-- Opening Marker --

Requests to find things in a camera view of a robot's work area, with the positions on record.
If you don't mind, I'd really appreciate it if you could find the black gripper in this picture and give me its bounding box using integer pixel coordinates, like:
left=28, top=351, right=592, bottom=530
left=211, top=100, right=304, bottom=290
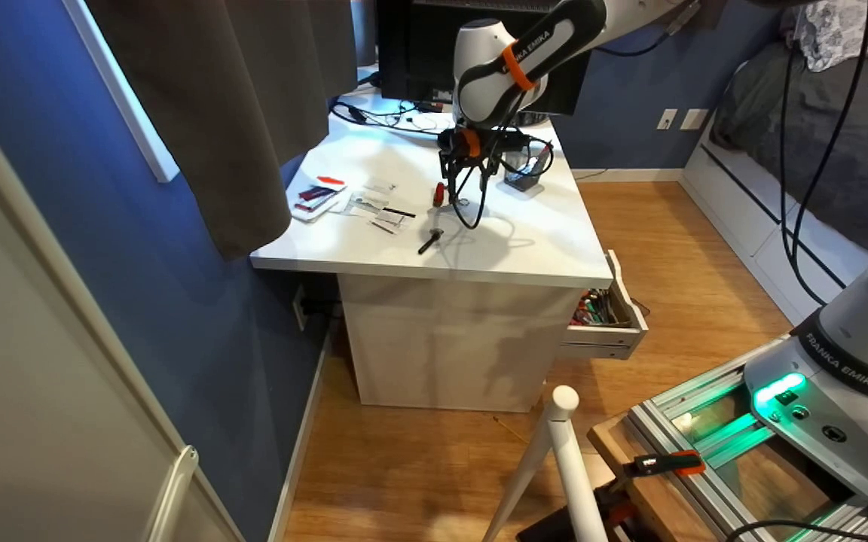
left=438, top=123, right=506, bottom=202

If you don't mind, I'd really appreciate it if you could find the white desk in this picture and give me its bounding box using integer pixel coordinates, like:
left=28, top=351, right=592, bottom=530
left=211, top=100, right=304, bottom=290
left=249, top=110, right=617, bottom=417

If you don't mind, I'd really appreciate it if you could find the black computer monitor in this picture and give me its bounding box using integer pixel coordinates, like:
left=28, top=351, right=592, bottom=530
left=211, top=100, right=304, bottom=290
left=370, top=0, right=592, bottom=114

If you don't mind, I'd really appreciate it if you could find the white desk drawer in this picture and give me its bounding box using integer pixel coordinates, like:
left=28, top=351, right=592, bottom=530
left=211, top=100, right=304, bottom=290
left=564, top=250, right=651, bottom=363

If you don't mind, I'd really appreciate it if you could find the dark curtain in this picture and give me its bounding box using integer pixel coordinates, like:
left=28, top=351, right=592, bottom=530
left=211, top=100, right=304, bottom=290
left=83, top=0, right=363, bottom=255

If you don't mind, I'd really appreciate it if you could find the white bed base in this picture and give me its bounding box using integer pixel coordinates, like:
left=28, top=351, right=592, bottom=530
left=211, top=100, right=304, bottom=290
left=681, top=138, right=868, bottom=326

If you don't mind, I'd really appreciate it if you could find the orange clamp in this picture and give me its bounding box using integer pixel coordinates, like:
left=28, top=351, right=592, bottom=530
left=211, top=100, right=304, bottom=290
left=630, top=450, right=708, bottom=482

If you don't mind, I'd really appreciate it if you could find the white window trim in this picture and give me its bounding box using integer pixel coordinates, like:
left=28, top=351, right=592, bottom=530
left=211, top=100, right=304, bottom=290
left=58, top=0, right=183, bottom=188

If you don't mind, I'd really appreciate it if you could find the wooden board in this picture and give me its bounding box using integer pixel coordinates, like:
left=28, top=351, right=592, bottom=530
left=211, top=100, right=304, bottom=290
left=587, top=414, right=723, bottom=542

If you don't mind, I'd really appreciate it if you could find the dark bed cover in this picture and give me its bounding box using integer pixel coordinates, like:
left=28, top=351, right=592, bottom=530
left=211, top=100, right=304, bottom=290
left=711, top=39, right=868, bottom=255

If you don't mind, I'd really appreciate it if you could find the grey patterned pillow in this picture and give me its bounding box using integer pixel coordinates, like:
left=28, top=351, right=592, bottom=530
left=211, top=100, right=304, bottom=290
left=794, top=0, right=868, bottom=75

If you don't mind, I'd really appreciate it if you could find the white door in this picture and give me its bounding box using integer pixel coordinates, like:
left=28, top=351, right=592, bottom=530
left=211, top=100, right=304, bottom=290
left=0, top=74, right=248, bottom=542

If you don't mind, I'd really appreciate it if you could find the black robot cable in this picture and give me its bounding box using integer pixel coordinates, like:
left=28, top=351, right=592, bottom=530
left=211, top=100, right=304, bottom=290
left=776, top=0, right=868, bottom=310

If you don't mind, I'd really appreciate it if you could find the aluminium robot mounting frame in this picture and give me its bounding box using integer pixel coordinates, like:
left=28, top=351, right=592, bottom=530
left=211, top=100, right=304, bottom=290
left=625, top=359, right=868, bottom=542

-- Closing Marker --

Return every entry of the data above verbatim, with no images included.

EXERCISE SOLUTION:
Requests to find things in a camera view of a robot's work area, with the positions on record.
If you don't mind, I'd really appreciate it if you could find the black gripper in this picture and give me its bounding box using integer pixel coordinates, like:
left=28, top=351, right=592, bottom=530
left=211, top=100, right=304, bottom=290
left=438, top=123, right=506, bottom=202

If you don't mind, I'd really appreciate it if you could find the white desk in this picture and give me its bounding box using integer pixel coordinates, like:
left=28, top=351, right=592, bottom=530
left=211, top=100, right=304, bottom=290
left=249, top=110, right=617, bottom=417

If you don't mind, I'd really appreciate it if you could find the black computer monitor in this picture and give me its bounding box using integer pixel coordinates, like:
left=28, top=351, right=592, bottom=530
left=211, top=100, right=304, bottom=290
left=370, top=0, right=592, bottom=114

If you don't mind, I'd really appreciate it if you could find the white desk drawer in this picture and give me its bounding box using integer pixel coordinates, like:
left=28, top=351, right=592, bottom=530
left=211, top=100, right=304, bottom=290
left=564, top=250, right=651, bottom=363

If you don't mind, I'd really appreciate it if you could find the dark curtain in this picture and give me its bounding box using integer pixel coordinates, like:
left=28, top=351, right=592, bottom=530
left=211, top=100, right=304, bottom=290
left=83, top=0, right=363, bottom=255

If you don't mind, I'd really appreciate it if you could find the white bed base in this picture and give me its bounding box using integer pixel coordinates, like:
left=28, top=351, right=592, bottom=530
left=211, top=100, right=304, bottom=290
left=681, top=138, right=868, bottom=326

If you don't mind, I'd really appreciate it if you could find the orange clamp in this picture and give me its bounding box using integer pixel coordinates, like:
left=28, top=351, right=592, bottom=530
left=211, top=100, right=304, bottom=290
left=630, top=450, right=708, bottom=482

If you don't mind, I'd really appreciate it if you could find the white window trim in this picture and give me its bounding box using integer pixel coordinates, like:
left=28, top=351, right=592, bottom=530
left=211, top=100, right=304, bottom=290
left=58, top=0, right=183, bottom=188

If you don't mind, I'd really appreciate it if you could find the wooden board in this picture and give me its bounding box using integer pixel coordinates, like:
left=28, top=351, right=592, bottom=530
left=211, top=100, right=304, bottom=290
left=587, top=414, right=723, bottom=542

If you don't mind, I'd really appreciate it if you could find the dark bed cover in this picture and give me its bounding box using integer pixel coordinates, like:
left=28, top=351, right=592, bottom=530
left=211, top=100, right=304, bottom=290
left=711, top=39, right=868, bottom=255

If you don't mind, I'd really appreciate it if you could find the grey patterned pillow in this picture and give me its bounding box using integer pixel coordinates, like:
left=28, top=351, right=592, bottom=530
left=211, top=100, right=304, bottom=290
left=794, top=0, right=868, bottom=75

If you don't mind, I'd really appreciate it if you could find the white door in this picture and give me its bounding box using integer pixel coordinates, like:
left=28, top=351, right=592, bottom=530
left=211, top=100, right=304, bottom=290
left=0, top=74, right=248, bottom=542

If you don't mind, I'd really appreciate it if you could find the black robot cable in this picture and give me its bounding box using integer pixel coordinates, like:
left=28, top=351, right=592, bottom=530
left=211, top=100, right=304, bottom=290
left=776, top=0, right=868, bottom=310

If you don't mind, I'd really appreciate it if you could find the aluminium robot mounting frame in this picture and give me its bounding box using integer pixel coordinates, like:
left=28, top=351, right=592, bottom=530
left=211, top=100, right=304, bottom=290
left=625, top=359, right=868, bottom=542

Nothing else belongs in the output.